LLM systems may output content similar to existing works, infringing on copyright owners.

Source: MIT AI Risk Repositorymit16

ENTITY

1 - Human

INTENT

1 - Intentional

TIMING

2 - Post-deployment

Risk ID

mit16

Domain lineage

6. Socioeconomic and Environmental

262 mapped risks

6.3 > Economic and cultural devaluation of human effort

Mitigation strategy

1. Implement robust, real-time input and output filtering guardrails. Deploy automated checks, such as embedding similarity and cryptographic hashing against blocklists of known copyrighted works, to intervene during output generation and prevent the release of infringing text, code, or creative works. This includes preemptively blocking or redirecting user prompts that explicitly request protected content. 2. Apply machine unlearning and advanced alignment techniques to regulate model behavior.

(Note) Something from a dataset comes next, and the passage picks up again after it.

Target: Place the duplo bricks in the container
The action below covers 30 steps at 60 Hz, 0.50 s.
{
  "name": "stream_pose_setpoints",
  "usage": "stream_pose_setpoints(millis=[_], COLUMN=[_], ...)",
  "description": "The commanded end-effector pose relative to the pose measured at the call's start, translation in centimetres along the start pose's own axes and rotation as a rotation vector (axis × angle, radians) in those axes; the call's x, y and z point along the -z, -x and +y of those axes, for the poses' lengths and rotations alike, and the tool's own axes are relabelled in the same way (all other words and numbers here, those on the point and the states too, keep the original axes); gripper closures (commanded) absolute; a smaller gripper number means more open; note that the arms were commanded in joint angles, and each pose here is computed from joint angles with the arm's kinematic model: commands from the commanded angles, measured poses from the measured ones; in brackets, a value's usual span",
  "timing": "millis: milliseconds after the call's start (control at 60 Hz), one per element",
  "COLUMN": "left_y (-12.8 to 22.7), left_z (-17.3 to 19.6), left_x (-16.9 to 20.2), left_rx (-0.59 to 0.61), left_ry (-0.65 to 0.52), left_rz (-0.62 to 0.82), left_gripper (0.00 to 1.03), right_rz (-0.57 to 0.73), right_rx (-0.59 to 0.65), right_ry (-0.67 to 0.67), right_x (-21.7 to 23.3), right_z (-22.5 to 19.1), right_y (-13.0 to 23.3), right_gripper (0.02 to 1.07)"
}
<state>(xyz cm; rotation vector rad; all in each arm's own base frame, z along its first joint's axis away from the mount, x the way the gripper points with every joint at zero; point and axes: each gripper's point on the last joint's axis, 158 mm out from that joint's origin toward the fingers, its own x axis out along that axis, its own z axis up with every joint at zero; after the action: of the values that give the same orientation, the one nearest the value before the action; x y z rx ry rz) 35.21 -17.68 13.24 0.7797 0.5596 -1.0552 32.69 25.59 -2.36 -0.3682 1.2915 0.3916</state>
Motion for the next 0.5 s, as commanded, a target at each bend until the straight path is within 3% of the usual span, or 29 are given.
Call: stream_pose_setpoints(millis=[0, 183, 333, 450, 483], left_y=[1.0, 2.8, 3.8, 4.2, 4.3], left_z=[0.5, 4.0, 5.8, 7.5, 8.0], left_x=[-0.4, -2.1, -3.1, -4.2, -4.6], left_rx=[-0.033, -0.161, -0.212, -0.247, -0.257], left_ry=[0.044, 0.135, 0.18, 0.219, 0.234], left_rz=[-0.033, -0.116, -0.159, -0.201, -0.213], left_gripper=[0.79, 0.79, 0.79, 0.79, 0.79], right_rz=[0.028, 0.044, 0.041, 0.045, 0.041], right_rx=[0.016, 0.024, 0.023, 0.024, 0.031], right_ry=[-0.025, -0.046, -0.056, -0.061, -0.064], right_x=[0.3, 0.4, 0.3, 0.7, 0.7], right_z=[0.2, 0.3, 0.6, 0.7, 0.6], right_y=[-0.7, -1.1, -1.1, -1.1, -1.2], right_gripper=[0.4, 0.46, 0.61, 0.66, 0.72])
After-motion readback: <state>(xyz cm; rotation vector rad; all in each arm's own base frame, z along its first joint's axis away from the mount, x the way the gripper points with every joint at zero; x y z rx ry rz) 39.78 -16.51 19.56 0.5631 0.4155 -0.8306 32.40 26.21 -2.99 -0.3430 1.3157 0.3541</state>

Systematically employ machine unlearning methods to selectively remove or diminish the memorized knowledge of specific copyrighted material from the LLM's trained parameters. Concurrently, utilize efficient fine-tuning and alignment approaches to instill a policy-driven reluctance in the model to generate content matching protected works, ensuring responses default to disclaimers or refusals for infringing queries. 3. Establish a rigorous pre-training data governance and transparency framework. Conduct comprehensive legal and technical vetting of all data sources used for training to minimize the risk of incorporating illicitly acquired or unlawfully used material. Additionally, implement transparency measures, such as standardized dataset documentation and influence analysis, to facilitate traceability of output to specific training data, aiding in both risk assessment and compliance with emerging regulatory requirements.